• _Exercise details_
Word for word, give again the line holding "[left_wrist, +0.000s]" and each line after it to the end of the listing below.

• _Stored data_

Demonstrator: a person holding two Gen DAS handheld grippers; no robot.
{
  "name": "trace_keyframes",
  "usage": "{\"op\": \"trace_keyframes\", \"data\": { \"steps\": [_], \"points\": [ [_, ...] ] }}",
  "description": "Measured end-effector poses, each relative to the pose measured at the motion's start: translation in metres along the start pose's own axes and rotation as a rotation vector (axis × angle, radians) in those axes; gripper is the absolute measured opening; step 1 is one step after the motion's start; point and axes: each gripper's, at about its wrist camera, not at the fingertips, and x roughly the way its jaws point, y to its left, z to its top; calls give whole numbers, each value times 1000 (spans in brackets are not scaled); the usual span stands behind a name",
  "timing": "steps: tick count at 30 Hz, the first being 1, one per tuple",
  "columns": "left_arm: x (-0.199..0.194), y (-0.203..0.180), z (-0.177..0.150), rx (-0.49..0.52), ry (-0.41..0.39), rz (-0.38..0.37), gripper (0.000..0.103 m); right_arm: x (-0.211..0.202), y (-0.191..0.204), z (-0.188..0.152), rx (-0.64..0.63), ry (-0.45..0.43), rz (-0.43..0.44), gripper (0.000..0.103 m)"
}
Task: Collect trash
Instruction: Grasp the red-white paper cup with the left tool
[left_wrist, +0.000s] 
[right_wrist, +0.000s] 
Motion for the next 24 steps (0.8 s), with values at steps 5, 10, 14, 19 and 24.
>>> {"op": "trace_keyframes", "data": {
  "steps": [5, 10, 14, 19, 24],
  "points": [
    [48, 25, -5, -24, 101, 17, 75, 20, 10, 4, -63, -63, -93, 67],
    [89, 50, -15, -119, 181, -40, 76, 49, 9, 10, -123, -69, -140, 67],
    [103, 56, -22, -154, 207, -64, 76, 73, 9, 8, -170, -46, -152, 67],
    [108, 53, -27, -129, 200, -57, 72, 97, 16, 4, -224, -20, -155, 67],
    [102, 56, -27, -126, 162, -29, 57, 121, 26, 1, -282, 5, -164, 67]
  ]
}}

• _Solution to this exercise_
[left_wrist, +0.000s] 
[right_wrist, +0.000s] 
Motion for the next 24 steps (0.8 s), with values at steps 5, 10, 14, 19 and 24.
>>> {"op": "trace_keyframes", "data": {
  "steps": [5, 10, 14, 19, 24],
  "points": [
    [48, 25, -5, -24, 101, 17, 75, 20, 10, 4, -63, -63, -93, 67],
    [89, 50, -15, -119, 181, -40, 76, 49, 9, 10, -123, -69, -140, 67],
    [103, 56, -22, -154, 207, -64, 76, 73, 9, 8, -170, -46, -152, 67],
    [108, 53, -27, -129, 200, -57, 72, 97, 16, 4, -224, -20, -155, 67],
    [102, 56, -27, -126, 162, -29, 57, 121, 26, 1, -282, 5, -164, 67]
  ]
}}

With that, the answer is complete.